The 2006 Incentive Plan and the right of participants to make purchases thereunder are intended to qualify as an "employee stock purchase plan" under Section 423 of the Internal Revenue Code of 1986, as amended (the "Code"). The 2006 Incentive Plan is not a qualified deferred compensation plan under Section 401(a) of the Internal Revenue Code and is not subject to the provisions of the Employee Retirement Income Security Act of 1974 ("ERISA").
The following table sets forth the number of options granted to the Company’s officers and directors under the 2006 Incentive Plan:
2006 Incentive Stock Option Plan
| | | Dollar Value (1) | | NUMBER OF |
| | | ($) | | OPTION SHARES (2) |
| | | | | |
Lyndon West, Chief Executive Officer and Director | | | 852,486 | | 1,485,584 |
Andrew Boetius, Chief Financial officer and Director | | | 852,486 | | 1,485,584 |
Daniel Murphy, Chairman | | | 638,750 | | 1,110,871 |
David Jenkins, Director | | | 173,291 | | 200,112 |
Michael Scrutton, Director | | | 115,063 | | 301,375 |
| | | | | |
Executive Group (3 persons) | | | 2,343,722 | | 4,082,039 |
Non-Executive Director Group (2 persons) | | | 288,354 | | 501,487 |
Non-Executive Officer Employee Group (none) | | | n/a | | n/a |
(1) | Based on the difference between the option exercise price of $0.35 and the closing sale price of $1.50 of our common stock as reported on the OTC Bulletin Board on March 31, 2006, the last trading day of our 2006 fiscal year. |
(2) | Number of option shares reported in table above includes both unvested options and options that may be exercised by the respective executive/director. |
* For more information, please see “Executive Compensation” section, on p. 18 below.
Purpose
The primary purpose of the 2006 Incentive Plan is to attract and retain the best available personnel for the Company in order to promote the success of the Company's business and to facilitate the ownership of the Company's stock by employees.
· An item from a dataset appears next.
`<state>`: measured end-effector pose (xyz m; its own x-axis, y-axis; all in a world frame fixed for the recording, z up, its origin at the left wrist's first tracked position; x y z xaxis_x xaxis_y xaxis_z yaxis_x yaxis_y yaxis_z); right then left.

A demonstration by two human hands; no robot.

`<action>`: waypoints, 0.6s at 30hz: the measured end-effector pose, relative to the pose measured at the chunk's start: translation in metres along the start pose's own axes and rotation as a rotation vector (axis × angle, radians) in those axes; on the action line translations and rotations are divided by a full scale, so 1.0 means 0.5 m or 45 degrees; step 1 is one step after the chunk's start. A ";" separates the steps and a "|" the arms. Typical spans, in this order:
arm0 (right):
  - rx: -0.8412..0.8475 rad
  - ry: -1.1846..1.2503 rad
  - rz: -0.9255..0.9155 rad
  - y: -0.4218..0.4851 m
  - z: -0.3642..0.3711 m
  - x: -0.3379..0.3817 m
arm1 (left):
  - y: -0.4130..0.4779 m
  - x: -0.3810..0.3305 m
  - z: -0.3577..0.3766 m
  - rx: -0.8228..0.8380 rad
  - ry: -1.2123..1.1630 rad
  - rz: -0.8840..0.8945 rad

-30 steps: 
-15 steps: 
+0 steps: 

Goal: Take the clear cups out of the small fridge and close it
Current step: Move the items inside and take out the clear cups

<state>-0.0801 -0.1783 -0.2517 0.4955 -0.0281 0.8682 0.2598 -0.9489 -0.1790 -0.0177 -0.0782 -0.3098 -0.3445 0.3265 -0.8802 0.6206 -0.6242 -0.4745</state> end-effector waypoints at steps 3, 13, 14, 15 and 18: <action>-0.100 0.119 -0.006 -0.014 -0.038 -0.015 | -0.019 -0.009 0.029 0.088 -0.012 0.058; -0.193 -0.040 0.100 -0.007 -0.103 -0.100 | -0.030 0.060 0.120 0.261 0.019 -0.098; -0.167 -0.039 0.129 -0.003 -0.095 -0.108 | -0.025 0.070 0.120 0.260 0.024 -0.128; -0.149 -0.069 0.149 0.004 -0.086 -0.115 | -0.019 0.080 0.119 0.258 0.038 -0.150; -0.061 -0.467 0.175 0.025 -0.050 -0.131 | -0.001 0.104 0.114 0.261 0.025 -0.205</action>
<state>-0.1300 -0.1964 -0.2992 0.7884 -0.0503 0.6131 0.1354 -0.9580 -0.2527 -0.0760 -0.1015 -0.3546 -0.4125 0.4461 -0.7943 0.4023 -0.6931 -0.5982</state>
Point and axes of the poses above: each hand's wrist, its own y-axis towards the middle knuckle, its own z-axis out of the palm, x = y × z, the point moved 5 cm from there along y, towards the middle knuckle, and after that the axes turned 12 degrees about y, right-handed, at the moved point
In the event that the 2006 Incentive Plan is not adopted the Company may have considerable difficulty in attracting and retaining qualified personnel, officers, directors and consultants.
Administration
The 2006 Incentive Plan, when approved, will be administered by the Company's Board of Directors, as the Board of Directors may be composed from time to time. All questions of interpretation of the 2006 Incentive Plan are determined by the Board, and its decisions are final and binding upon all participants. Any determination by a majority of the members of the Board of Directors at any meeting, or by written consent in lieu of a meeting, shall be deemed to have been made by the whole Board of Directors.
Notwithstanding the foregoing, the Board of Directors may at any time, or from time to time, appoint a committee (the "Committee") of at least two members of the Board of Directors, and delegate to the Committee the authority of the Board of Directors to administer the Plan. Upon such appointment and delegation, the Committee shall have all the powers, privileges and duties of the Board of Directors, and shall be substituted for the Board of Directors, in the administration of the Plan, subject to certain limitations.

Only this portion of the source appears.